LP: In the same way that overseas producers want to crack the Chinese market, Chinese producers want to break into the West. Since the 2000s, government initiatives and regulations on international series have boosted the animation industry and levelled the playing field domestically for Chinese productions. But, but few Chinese shows have travelled internationally. Many companies in China have a great deal of work for hire experience but less experience managing whole productions. They are therefore keen to learn, build on quality, are optimistic and want to achieve international success with overseas producer input. A big issue remains that Chinese producers need to better understand the type of content Western broadcasters are looking. Newer producers also need to learn the right people to meet with. Collaborations provide the necessary insight and ensure the content has the right balance to meet Chinese audience tastes and regulatory requirements while providing the greatest potential for international appeal and success.

AWN: Why are the Chinese producing mostly preschool shows for potential international distribution?

LP: Due to cultural differences and regulations, 6-11 animated comedies seem to have great difficulty breaking into the Chinese market. As mentioned earlier, Tom and Jerry is still incredibly popular and well-watched in China, but animated comedy hasn’t evolved to the point in China where wacky, surreal, quirky, mixed-media and fast-paced comedy is ‘normal.’ So, much of the newer 6-11 comedy series would jar against other Chinese originated content. Creating something in this space from scratch right now would potentially be a hard sell to Chinese investors.

The rise of preschool collaborations may also be due, in part, to the loosening of China’s one child policy in recent years. With a larger preschool audience, there’s a greater need for original programming for that age bracket.

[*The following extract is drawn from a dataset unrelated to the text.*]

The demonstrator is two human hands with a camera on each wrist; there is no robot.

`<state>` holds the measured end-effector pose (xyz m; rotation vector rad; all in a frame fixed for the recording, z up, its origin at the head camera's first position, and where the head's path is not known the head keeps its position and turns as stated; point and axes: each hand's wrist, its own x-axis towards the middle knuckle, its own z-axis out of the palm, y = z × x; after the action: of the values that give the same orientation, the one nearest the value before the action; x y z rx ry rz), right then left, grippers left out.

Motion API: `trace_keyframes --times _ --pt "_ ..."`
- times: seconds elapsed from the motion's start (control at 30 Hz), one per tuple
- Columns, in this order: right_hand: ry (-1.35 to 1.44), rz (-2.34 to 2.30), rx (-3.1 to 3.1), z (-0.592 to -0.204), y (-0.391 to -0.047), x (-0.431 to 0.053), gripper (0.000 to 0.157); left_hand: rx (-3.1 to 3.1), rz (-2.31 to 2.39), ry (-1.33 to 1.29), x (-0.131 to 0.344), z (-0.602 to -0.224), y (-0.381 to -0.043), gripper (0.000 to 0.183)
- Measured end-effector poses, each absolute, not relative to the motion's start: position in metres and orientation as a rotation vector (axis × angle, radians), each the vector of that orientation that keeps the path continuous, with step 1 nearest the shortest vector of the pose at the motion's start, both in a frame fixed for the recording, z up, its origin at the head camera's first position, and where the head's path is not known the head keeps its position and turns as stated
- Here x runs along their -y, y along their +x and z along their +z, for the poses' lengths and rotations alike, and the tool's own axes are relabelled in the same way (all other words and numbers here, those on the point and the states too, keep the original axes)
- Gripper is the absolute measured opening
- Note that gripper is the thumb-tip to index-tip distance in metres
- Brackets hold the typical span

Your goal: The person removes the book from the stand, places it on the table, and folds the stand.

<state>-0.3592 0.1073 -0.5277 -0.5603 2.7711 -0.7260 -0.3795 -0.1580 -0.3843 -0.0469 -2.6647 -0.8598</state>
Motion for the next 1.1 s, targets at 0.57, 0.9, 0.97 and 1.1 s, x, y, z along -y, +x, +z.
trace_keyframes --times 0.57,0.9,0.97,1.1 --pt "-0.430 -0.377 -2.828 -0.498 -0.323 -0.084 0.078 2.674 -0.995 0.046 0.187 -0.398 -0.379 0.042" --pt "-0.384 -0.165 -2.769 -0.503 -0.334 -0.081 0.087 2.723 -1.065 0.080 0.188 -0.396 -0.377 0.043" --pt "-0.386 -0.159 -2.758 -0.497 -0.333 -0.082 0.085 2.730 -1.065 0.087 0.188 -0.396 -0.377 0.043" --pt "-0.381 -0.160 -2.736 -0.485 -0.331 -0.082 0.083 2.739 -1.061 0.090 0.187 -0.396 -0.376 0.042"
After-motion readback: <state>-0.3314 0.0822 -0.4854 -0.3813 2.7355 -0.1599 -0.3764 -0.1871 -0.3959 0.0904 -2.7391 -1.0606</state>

There is a huge licensing market in China, which may also be another factor in the production of more preschool content. In China, the licensing process moves extremely fast, with licensing rolling out often at the same time or right after episodes in a first season launch. The licensing rollout plan happens during the development and production process.

AWN: Any key take-aways?

LP: Do travel there. Meeting in person is vitally important to relationship building. Skype or FaceTime won’t garner the same results.

Do your research and meet Chinese delegates at key industry events. Start by looking for Chinese producers who are developing original content and looking to collaborate with the West. Forging these relationships will open doors to meeting with the Chinese broadcasters and platforms and afford you the necessary knowledge and understanding required to meet their and SAPPRFT’s needs. Having a contact on the ground who speaks the language and understands the industry well to help you navigate business deals.

Don’t generalize. China is a huge country with an array of talent, studios and content. Finding the right partners and the right projects to work on together takes time and there may be some bumps in the road along the way. But, once you’ve found good co-producers and contacts, those relationships will likely be long lasting.

Be patient. Deals may take time and relationships won’t come easy. It takes time to break down the wall. You’ll need to persevere and start small. You’ll also need to be patient throughout the production process and listen to your Chinese partner’s needs and concerns to address cultural differences and meet SAPPRFT regulations.

Be respectful and understanding of cultural differences and processes while keeping the global landscape in mind. This will allow you to build trust and find mutually beneficial ways of becoming a go-to person for creating, developing and producing kids animation in China.

Lastly, collaborate from the earliest stages to ensure your content is approved as Chinese.